Get all the valuable insights from a well renown manufacturing company located in Ōhira Village, Miyagi Prefecture, Japan.


Morishita Machinery Co., Ltd.
Ohira Village, Miyagi Prefecture, Japan
Production equipment manufacturer for beverage, brewing, and food factory lines.
Mr. Yosuke Morishita
President & CEO
─ Why did you decide to try hiring foreign engineers?

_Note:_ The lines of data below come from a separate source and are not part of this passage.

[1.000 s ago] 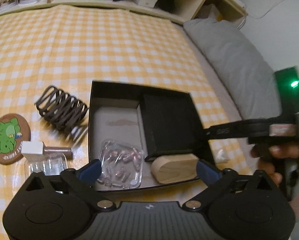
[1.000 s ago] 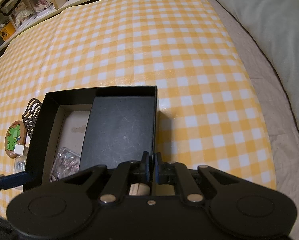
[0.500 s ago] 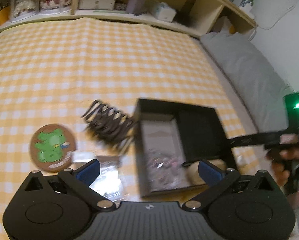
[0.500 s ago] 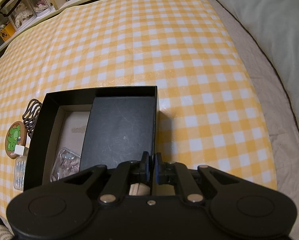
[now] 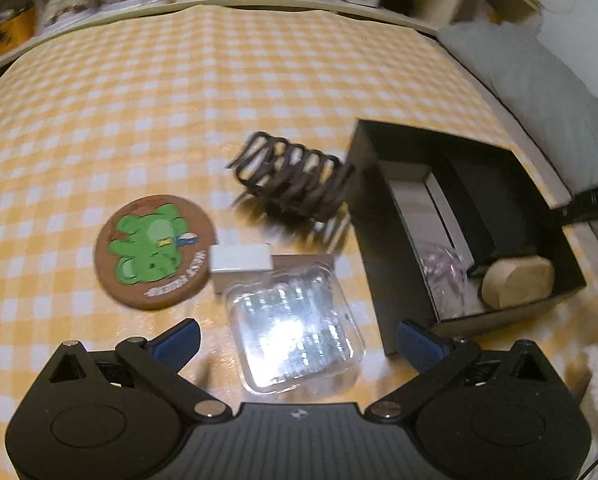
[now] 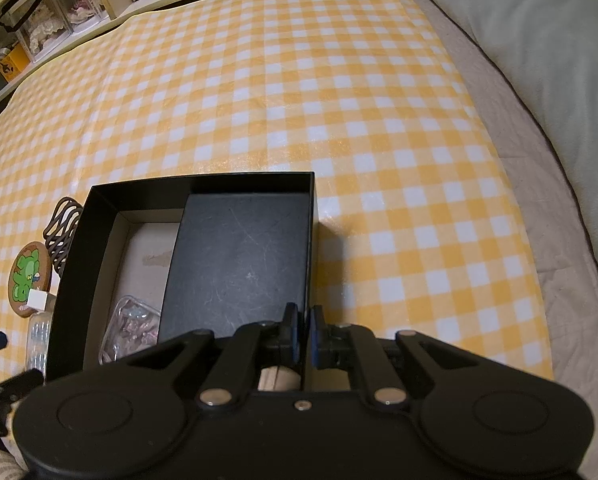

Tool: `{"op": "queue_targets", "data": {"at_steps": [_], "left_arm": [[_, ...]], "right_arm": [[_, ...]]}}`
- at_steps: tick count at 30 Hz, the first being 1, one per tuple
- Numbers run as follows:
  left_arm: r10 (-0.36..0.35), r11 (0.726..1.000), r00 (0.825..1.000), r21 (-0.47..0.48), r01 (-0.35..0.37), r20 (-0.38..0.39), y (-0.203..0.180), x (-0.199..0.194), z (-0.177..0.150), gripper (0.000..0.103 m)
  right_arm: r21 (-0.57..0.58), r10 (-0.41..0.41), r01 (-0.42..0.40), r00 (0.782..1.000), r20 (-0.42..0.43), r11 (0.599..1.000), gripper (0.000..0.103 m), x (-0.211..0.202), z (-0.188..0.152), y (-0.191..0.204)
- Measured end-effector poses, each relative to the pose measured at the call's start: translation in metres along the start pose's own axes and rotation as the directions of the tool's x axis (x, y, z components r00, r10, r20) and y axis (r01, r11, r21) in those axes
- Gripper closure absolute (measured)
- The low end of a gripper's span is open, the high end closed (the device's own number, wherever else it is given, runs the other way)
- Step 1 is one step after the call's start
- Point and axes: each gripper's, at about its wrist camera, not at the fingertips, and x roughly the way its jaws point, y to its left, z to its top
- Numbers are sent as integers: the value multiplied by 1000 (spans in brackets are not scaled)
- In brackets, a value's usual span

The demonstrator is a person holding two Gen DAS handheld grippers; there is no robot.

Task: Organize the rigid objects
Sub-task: 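Move the left gripper to the second clear plastic case and grasp it, then carry the second clear case into the tray and open the left gripper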

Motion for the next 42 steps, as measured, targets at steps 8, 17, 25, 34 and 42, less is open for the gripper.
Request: {"op": "queue_targets", "data": {"at_steps": [8, 17, 25, 34, 42], "left_arm": [[40, 994, 999, 99, -40, 2, -3, 22, -8, 0], [81, 997, 995, -1, -82, -63, 32, 20, -7, 0], [26, 991, 997, -129, -35, -70, 34, 25, -2, 3], [38, 982, 998, -183, -46, -49, 38, 25, 5, 30], [38, 985, 999, -166, -41, -21, 25, -3, 18, 30]], "right_arm": [[0, -1, 1, 1000, 0, 1000, 95, 1, 1, 0], [0, -4, 4, 1000, 0, 1000, 95, 1, 1, 1], [2, -4, 4, 1000, 0, 1000, 95, 1, 1, 2], [2, -5, 5, 1000, 0, 1000, 95, 1, 2, 3], [1, -5, 5, 1000, 0, 1000, 95, 1, 2, 4]]}}
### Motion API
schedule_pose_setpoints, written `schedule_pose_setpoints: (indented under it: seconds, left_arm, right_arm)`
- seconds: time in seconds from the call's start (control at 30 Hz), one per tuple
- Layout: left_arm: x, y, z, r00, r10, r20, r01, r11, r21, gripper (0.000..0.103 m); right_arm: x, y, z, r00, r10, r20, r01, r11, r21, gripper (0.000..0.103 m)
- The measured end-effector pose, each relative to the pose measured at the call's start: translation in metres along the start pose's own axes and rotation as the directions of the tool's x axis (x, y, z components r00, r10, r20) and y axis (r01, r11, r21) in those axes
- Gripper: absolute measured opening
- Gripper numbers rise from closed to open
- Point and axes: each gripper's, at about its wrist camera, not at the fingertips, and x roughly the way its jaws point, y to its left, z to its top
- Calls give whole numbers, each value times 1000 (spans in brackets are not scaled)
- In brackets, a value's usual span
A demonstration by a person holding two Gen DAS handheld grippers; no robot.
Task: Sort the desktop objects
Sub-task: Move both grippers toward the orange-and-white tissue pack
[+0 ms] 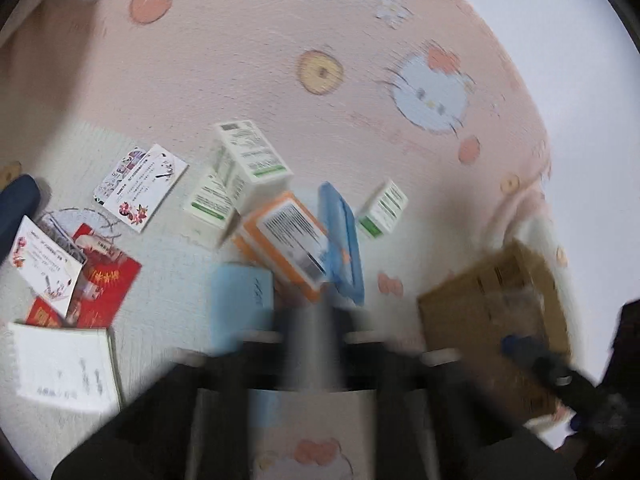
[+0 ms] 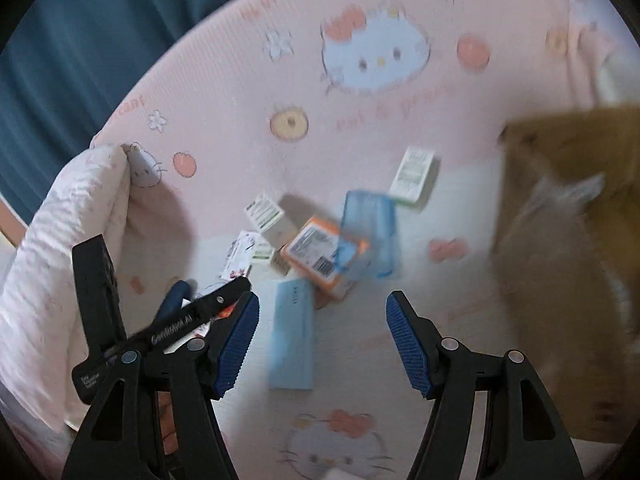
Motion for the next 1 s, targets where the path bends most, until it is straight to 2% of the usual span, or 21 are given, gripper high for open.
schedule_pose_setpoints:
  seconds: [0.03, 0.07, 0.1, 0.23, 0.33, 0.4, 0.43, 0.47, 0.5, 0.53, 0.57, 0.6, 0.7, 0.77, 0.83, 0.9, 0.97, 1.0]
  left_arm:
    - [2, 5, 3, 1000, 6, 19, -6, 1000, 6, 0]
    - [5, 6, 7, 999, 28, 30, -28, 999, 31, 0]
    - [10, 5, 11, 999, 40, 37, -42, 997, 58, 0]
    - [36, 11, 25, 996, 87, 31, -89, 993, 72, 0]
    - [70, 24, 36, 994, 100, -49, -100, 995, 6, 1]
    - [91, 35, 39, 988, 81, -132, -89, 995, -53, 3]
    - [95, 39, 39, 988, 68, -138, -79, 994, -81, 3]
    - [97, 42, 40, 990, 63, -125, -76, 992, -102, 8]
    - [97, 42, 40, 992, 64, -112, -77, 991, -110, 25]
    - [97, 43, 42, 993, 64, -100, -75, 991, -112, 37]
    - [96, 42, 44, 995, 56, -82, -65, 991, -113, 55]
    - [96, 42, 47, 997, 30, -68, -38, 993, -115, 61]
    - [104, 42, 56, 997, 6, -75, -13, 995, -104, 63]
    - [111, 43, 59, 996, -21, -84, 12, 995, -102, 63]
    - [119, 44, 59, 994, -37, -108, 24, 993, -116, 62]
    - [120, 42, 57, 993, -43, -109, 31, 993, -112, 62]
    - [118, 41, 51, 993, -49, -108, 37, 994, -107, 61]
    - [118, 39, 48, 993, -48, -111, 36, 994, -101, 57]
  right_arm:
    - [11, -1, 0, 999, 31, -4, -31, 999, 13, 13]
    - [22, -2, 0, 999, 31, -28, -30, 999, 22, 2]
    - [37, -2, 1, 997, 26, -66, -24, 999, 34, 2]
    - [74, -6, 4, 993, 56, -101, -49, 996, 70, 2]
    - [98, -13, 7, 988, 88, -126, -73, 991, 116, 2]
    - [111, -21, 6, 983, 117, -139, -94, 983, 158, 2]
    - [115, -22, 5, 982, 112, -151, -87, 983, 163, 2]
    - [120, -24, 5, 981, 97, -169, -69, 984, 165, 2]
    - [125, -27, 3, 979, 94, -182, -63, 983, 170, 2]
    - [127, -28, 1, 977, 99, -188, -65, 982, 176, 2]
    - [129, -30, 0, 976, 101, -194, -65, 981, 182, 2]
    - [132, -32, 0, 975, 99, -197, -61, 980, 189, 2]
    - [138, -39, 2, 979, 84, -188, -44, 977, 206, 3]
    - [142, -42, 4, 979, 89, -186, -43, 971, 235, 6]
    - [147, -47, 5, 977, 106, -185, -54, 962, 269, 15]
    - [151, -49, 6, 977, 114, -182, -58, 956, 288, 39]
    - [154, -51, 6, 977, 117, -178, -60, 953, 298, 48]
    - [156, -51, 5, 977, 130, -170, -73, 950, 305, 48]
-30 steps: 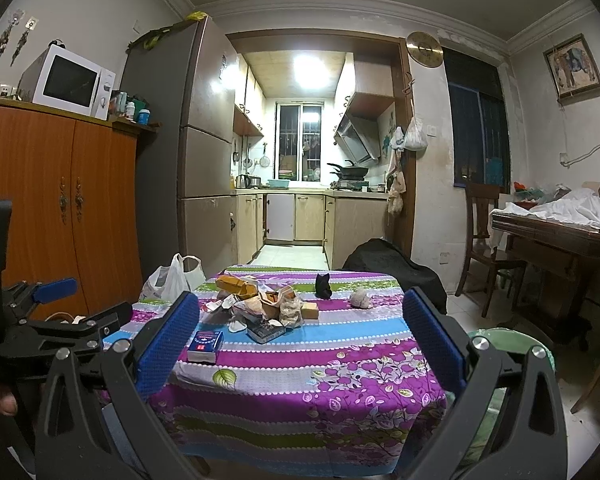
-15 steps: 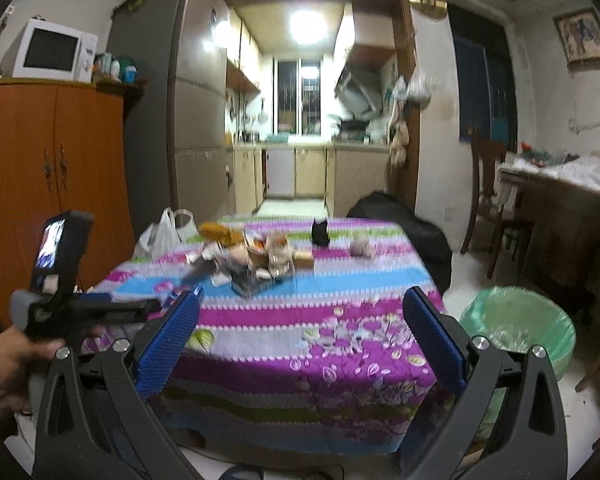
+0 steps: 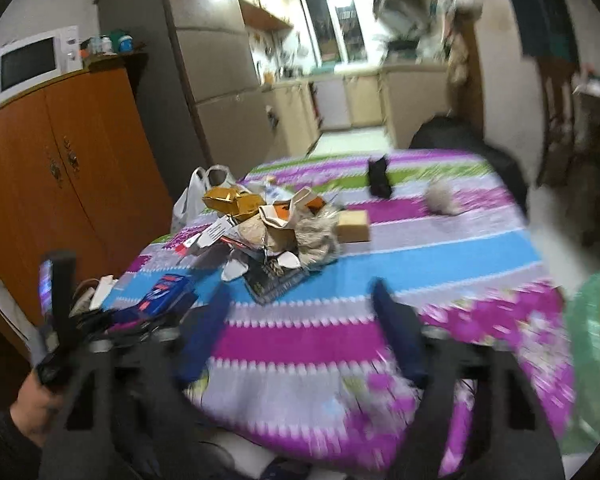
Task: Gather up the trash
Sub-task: 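Grasp the blue medicine box with the left tool while the right tool grasps the clear grain bag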
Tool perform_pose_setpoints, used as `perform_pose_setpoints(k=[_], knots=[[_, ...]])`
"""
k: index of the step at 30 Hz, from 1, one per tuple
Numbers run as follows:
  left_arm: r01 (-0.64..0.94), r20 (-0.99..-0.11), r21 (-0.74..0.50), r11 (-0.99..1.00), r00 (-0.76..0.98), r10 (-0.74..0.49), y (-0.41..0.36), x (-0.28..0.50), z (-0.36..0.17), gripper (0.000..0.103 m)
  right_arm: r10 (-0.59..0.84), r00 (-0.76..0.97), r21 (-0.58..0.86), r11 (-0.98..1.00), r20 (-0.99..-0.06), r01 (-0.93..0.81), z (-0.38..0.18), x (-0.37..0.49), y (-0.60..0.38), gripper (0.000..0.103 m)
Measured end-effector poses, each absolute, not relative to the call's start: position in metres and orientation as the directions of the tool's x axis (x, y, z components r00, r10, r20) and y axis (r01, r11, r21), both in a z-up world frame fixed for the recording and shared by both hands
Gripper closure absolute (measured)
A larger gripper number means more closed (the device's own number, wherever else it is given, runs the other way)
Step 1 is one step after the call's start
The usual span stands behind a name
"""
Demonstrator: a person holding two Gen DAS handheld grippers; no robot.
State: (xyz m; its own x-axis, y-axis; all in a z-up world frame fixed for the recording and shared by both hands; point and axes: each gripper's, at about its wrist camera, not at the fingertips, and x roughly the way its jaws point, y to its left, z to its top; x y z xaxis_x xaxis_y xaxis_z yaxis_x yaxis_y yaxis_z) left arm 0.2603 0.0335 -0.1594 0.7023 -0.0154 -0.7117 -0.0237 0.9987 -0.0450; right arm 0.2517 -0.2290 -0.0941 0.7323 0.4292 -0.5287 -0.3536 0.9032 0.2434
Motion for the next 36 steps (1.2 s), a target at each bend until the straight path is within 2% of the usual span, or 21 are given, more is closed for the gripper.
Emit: perform_pose_setpoints(k=[3, 7, 13, 14, 15, 16, 19, 25, 31, 36], knots=[[-0.024, -0.697, -0.051, 0.998, 0.716, -0.018, 0.040, 0.256, -0.150, 0.051, 0.456, 0.669, 0.300, 0.890, -0.586, -0.344, -0.112, 0.310, -0.214, 0.048], [-0.020, -0.695, -0.073, 0.997, 0.718, -0.037, 0.047, 0.254, -0.144, 0.051, 0.411, 0.643, 0.301, 0.912, -0.646, -0.280, -0.133, 0.358, -0.205, 0.047], [-0.017, -0.696, -0.085, 0.996, 0.716, -0.047, 0.049, 0.261, -0.145, 0.051, 0.380, 0.623, 0.254, 0.924, -0.683, -0.285, -0.142, 0.380, -0.195, 0.047], [-0.017, -0.695, -0.087, 0.996, 0.717, -0.049, 0.048, 0.261, -0.146, 0.051, 0.378, 0.625, 0.246, 0.925, -0.683, -0.291, -0.142, 0.379, -0.194, 0.049], [-0.016, -0.694, -0.090, 0.996, 0.719, -0.051, 0.047, 0.261, -0.146, 0.051, 0.380, 0.626, 0.243, 0.923, -0.681, -0.297, -0.141, 0.379, -0.194, 0.054], [-0.014, -0.692, -0.092, 0.996, 0.719, -0.054, 0.046, 0.261, -0.146, 0.051, 0.393, 0.624, 0.246, 0.918, -0.676, -0.311, -0.139, 0.377, -0.194, 0.066], [-0.013, -0.678, -0.094, 0.995, 0.733, -0.055, 0.043, 0.258, -0.141, 0.051, 0.391, 0.638, 0.221, 0.917, -0.664, -0.333, -0.133, 0.373, -0.196, 0.073], [0.017, -0.620, -0.075, 0.997, 0.783, -0.060, 0.032, 0.250, -0.111, 0.051, 0.387, 0.717, 0.184, 0.920, -0.580, -0.347, -0.094, 0.329, -0.207, 0.074], [0.123, -0.575, -0.104, 0.987, 0.802, -0.161, -0.001, 0.262, -0.070, 0.051, 0.352, 0.791, 0.127, 0.934, -0.500, -0.335, -0.043, 0.280, -0.229, 0.074], [0.244, -0.532, -0.103, 0.964, 0.806, -0.261, -0.053, 0.278, -0.030, 0.051, 0.280, 0.836, 0.089, 0.959, -0.472, -0.270, -0.005, 0.260, -0.266, 0.074]])
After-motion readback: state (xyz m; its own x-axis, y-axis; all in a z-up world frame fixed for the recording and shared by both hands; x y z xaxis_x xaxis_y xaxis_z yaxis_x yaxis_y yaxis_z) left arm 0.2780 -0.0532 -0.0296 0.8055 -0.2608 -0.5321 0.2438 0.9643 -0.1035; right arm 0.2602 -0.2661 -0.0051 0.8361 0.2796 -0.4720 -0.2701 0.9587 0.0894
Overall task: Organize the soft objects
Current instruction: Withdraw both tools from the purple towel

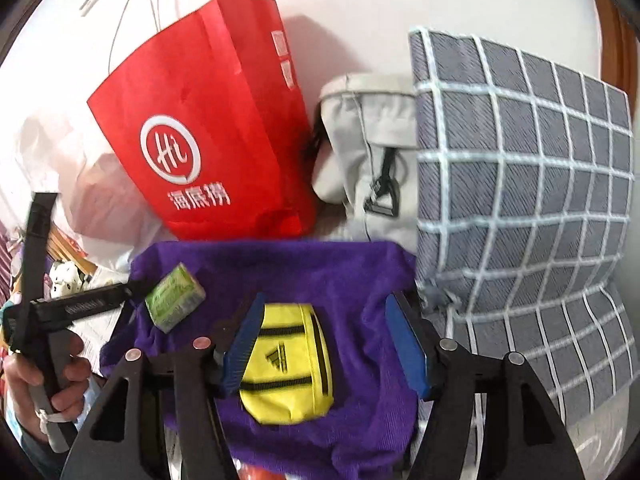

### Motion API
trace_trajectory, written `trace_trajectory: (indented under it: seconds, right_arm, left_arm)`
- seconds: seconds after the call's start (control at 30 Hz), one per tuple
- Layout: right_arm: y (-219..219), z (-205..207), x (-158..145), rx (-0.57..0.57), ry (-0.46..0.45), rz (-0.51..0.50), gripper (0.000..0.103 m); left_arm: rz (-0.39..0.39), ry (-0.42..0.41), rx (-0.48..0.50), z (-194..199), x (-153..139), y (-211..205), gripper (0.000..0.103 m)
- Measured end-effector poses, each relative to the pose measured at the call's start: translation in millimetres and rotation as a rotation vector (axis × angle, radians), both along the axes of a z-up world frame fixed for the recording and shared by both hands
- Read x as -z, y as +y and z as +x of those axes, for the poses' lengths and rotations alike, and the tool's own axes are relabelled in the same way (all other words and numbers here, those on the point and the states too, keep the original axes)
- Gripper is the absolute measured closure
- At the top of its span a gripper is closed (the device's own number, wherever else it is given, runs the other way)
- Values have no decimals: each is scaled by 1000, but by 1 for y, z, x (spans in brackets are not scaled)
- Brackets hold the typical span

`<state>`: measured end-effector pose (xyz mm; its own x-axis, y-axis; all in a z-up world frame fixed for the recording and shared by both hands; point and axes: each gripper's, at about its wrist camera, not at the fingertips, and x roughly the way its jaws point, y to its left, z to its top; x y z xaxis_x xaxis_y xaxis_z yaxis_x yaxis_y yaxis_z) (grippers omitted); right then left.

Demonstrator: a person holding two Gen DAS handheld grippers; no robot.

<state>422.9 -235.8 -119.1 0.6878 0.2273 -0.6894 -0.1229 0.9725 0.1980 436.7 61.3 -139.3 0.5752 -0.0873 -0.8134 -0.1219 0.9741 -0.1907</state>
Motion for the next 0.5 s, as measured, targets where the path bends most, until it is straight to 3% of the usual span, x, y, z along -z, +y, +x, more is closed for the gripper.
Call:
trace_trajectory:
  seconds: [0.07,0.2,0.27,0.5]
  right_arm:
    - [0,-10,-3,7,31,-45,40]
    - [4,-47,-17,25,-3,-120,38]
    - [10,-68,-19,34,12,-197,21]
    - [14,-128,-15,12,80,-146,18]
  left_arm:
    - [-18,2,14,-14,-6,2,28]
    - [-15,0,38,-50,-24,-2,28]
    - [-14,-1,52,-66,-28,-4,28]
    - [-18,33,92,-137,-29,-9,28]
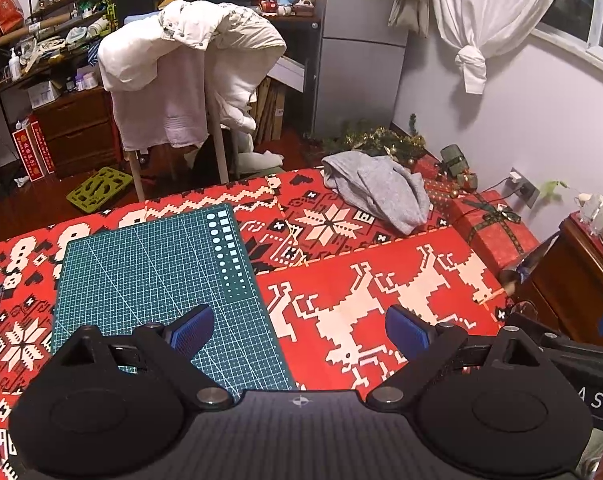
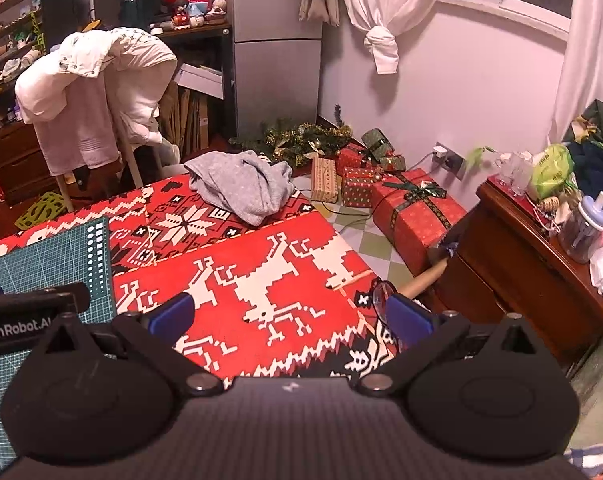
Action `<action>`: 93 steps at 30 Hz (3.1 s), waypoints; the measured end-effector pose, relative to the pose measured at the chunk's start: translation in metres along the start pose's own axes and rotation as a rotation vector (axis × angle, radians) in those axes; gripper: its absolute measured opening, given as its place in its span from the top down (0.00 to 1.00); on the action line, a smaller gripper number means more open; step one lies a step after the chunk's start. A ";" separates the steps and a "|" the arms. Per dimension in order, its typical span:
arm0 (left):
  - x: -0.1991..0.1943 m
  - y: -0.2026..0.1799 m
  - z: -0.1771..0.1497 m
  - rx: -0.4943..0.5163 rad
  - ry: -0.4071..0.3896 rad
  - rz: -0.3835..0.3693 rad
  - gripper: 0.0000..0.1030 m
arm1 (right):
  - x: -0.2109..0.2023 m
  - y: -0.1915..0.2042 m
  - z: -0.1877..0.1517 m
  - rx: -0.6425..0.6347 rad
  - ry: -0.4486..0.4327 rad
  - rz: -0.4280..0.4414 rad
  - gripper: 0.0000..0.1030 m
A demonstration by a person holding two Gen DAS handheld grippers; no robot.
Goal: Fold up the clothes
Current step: 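Reach both grippers toward the crumpled grey sweater on the blanket, then grasp the grey sweater with the right gripper while the left gripper grasps it too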
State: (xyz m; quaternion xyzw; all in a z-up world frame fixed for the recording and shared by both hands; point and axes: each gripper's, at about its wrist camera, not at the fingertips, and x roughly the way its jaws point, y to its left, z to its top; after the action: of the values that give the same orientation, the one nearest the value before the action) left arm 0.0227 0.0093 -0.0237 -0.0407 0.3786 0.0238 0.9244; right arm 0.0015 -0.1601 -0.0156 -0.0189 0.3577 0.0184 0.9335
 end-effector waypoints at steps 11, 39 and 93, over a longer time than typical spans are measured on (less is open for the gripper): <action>0.044 0.011 0.010 -0.018 -0.014 -0.043 0.05 | 0.044 0.013 0.000 -0.088 -0.090 0.022 0.00; 0.177 0.040 0.042 -0.059 0.028 -0.167 0.18 | 0.221 0.018 0.056 -0.190 -0.145 0.125 0.08; -0.026 0.190 -0.115 -0.239 0.067 -0.244 0.87 | 0.015 0.161 -0.109 -0.295 -0.002 0.654 0.84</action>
State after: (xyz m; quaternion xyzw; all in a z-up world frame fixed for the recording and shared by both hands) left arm -0.0905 0.1874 -0.0974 -0.1969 0.3960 -0.0449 0.8958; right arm -0.0682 -0.0041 -0.1105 -0.0379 0.3374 0.3674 0.8659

Ōhira Village was running out of young talent—there were virtually no candidates who could handle CAD or even basic PC tasks.
When we were introduced to Zuitt students, graduates of engineering universities eager to work in Japan, I instinctively felt “This is it!”
── Did you have any positive takeaways—or lingering concerns—from the one-day trial work experience?
- Assembly and disassembly were quick yet meticulous
When they finished, they immediately told the person next to them, ‘This part goes like this.’ Honestly, that surprised me.
- Pointed questions during the plant tour
What’s the cost? Any room for improvement?’—I thought, ‘Wow, they’re diving straight into the heart of it!’
- Conversation flowed nonstop thanks to ChatGPT interpretation
I was wondering how we’d handle the language barrier, but the conversation went on surprisingly smoothly—this was huge.
- Still… the gap in language and work style isn’t completely gone
What if they go home at Christmas, or how will they handle overtime? We confirmed these points in the interview with the five of them, but I still have some concerns. I intend to align expectations before and after they join.
── What made you decide to increase from two to five hires?
We have four veteran employees reaching 65 in four years.
Considering generational change, hiring and training five at once seemed the most logical.
Compared to the cost and time of recruiting skilled Japanese engineers one by one, this was more rational.


── How do you envision the training roadmap?
Year 1: Assembly work and customer site visits
They’ll learn with their bodies how machines are actually used on-site.
Up to Year 3: Creating schedules for small projects and leading a team
Creating schedules for small projects and leading a team
Years 3–5: Becoming leaders who balance cost and quality
We have a Sri Lankan employee who became a leader in 18 months.
I want every one of them to grow into cost-aware engineers.
── For companies about to try this — three tips from President Morishita
Get hands-on with ChatGPT interpretation at least once
It’s faster than suddenly learning English, and it lowers first-day anxiety a lot.
Spell out work-style rules—overtime, holidays, etc.—thoroughly during the interview
If you leave it vague, it will misalign later. Align expectations before hiring and keep fine-tuning afterward.
A trial work experience costs almost nothing and carries minimal risk
Instead of overthinking, invite them for a day—if it doesn’t fit, you simply don’t hire. That’s all there is to it.
── Any message to other manufacturing leaders facing similar challenges?
Stagnation equals decline. If you can’t find local talent, try even just a 1-day internship.
Zuitt students often show more Japanese-like diligence than Japanese themselves—they’ll bring new energy to your team.